** INFORMATION PROVIDED **
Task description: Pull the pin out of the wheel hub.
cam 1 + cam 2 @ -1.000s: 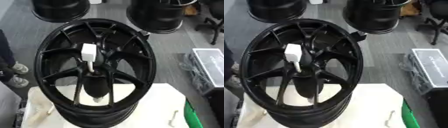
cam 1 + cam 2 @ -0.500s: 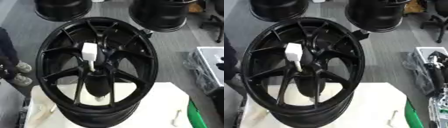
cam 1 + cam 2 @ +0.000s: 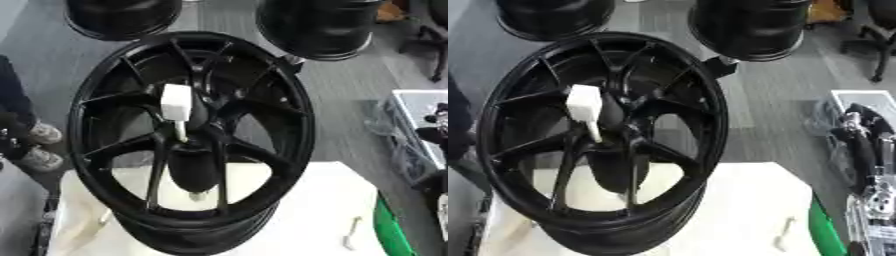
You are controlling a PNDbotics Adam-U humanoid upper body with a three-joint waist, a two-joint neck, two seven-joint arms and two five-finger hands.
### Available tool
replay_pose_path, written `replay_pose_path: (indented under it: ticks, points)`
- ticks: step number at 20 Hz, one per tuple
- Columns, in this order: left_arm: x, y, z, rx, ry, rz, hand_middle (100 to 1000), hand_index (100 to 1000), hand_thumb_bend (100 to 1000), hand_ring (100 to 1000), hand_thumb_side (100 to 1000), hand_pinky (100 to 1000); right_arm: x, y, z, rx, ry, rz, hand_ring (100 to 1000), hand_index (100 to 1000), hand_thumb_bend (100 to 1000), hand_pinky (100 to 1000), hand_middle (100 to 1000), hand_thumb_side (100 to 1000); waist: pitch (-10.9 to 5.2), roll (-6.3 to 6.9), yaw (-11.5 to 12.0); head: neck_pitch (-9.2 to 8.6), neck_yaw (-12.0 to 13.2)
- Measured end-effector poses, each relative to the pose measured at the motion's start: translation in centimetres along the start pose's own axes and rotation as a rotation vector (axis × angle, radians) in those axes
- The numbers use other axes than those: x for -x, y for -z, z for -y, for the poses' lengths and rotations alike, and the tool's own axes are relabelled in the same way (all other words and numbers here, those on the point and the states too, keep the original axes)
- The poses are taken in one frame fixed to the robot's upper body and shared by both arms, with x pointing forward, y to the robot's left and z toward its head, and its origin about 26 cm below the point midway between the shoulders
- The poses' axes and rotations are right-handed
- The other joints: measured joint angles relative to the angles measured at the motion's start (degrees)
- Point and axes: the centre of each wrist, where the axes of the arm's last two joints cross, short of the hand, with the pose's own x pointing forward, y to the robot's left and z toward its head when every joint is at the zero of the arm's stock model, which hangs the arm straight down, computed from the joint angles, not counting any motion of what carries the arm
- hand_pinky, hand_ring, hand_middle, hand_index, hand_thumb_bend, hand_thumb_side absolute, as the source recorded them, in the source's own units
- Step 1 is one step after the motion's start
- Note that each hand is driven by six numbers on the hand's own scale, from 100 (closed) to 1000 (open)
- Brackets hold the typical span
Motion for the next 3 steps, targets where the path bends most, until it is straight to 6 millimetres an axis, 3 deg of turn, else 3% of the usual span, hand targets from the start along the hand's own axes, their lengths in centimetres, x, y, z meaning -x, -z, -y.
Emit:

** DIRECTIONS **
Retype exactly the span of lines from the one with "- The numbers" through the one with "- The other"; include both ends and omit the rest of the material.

** ANSWER BELOW **
- The numbers use other axes than those: x for -x, y for -z, z for -y, for the poses' lengths and rotations alike, and the tool's own axes are relabelled in the same way (all other words and numbers here, those on the point and the states too, keep the original axes)
- The poses are taken in one frame fixed to the robot's upper body and shared by both arms, with x pointing forward, y to the robot's left and z toward its head, and its origin about 26 cm below the point midway between the shoulders
- The poses' axes and rotations are right-handed
- The other joints: measured joint angles relative to the angles measured at the motion's start (degrees)

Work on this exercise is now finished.